• Work to complete: A precise copy of the data is required, with every picture left out.

• Data provided:
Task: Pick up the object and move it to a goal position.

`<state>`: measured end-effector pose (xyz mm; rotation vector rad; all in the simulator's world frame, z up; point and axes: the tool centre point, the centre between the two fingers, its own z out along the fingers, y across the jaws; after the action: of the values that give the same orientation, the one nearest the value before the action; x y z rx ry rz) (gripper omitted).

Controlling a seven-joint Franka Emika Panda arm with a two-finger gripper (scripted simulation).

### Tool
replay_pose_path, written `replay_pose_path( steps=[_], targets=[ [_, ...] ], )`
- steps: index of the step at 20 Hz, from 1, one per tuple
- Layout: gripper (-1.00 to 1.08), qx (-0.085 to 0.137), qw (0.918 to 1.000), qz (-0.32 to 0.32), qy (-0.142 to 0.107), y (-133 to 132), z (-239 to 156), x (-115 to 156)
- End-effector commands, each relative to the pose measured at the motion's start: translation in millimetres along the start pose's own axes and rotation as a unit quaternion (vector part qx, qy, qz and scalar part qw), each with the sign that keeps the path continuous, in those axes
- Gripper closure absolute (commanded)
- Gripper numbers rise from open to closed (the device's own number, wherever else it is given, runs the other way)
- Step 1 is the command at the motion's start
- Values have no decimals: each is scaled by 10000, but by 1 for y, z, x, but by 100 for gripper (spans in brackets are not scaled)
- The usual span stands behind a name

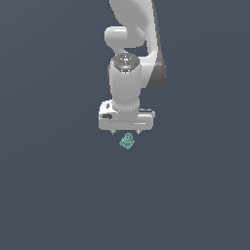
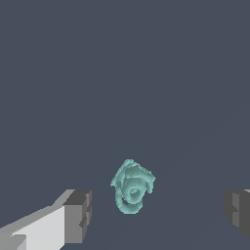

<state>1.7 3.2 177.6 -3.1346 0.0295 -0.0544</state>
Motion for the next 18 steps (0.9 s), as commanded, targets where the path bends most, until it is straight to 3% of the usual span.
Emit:
replay_pose_path(
  steps=[1, 10, 18],
  targets=[
    [-92, 0, 10000, 0, 0, 0, 0, 0],
    [-92, -159, 9999, -40, 2, 28, -4, 2],
    [-92, -145, 9999, 92, -5, 26, 0, 0]
  ],
)
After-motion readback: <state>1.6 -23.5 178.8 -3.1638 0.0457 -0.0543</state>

• Answer space:
Task: Pick up the object and move it to a goal position.

`<state>`: measured end-effector pose (xyz mm; rotation vector rad; all in the simulator's world frame, z up; point and axes: the tool centre point, the centre between the two fingers, its own z out along the fingers, y across the jaws; after the action: of the values that give the same orientation, the one nearest the value before the action; x y z rx ry rz) (gripper omitted).

Controlling a seven-joint Franka Emika Panda arm with a two-finger gripper (scripted simulation).

### Tool
replay_pose_path, written `replay_pose_path( steps=[_], targets=[ [_, ...] ], )`
- steps: index of the step at 20 Hz, from 1, one per tuple
- Layout: gripper (-1.00 to 1.08), qx (-0.085 to 0.137), qw (0.918 to 1.000), qz (-0.32 to 0.32), qy (-0.142 to 0.107), y (-133 to 132), z (-239 to 156), x (-115 to 156)
- End-effector commands, each relative to the pose measured at the motion's start: translation in millimetres along the start pose's own axes and rotation as a unit quaternion (vector part qx, qy, qz and scalar part qw), each with the sign that keeps the path continuous, in those axes
- Gripper closure absolute (commanded)
- Gripper numbers rise from open to closed (the device's own number, wherever else it is given, runs the other way)
- Step 1 is the command at the motion's start
- Values have no decimals: each is scaled by 10000, but by 1 for y, z, x, but by 100 for gripper (spans in brackets are not scaled)
- The usual span stands behind a name


<state>1.7 3.2 177.6 -3.1346 0.0295 -0.0544</state>
Motion for the next 18 steps (0.9 s), as commanded, targets where the path bends most, until it is straight to 3% of the usual span.
Emit:
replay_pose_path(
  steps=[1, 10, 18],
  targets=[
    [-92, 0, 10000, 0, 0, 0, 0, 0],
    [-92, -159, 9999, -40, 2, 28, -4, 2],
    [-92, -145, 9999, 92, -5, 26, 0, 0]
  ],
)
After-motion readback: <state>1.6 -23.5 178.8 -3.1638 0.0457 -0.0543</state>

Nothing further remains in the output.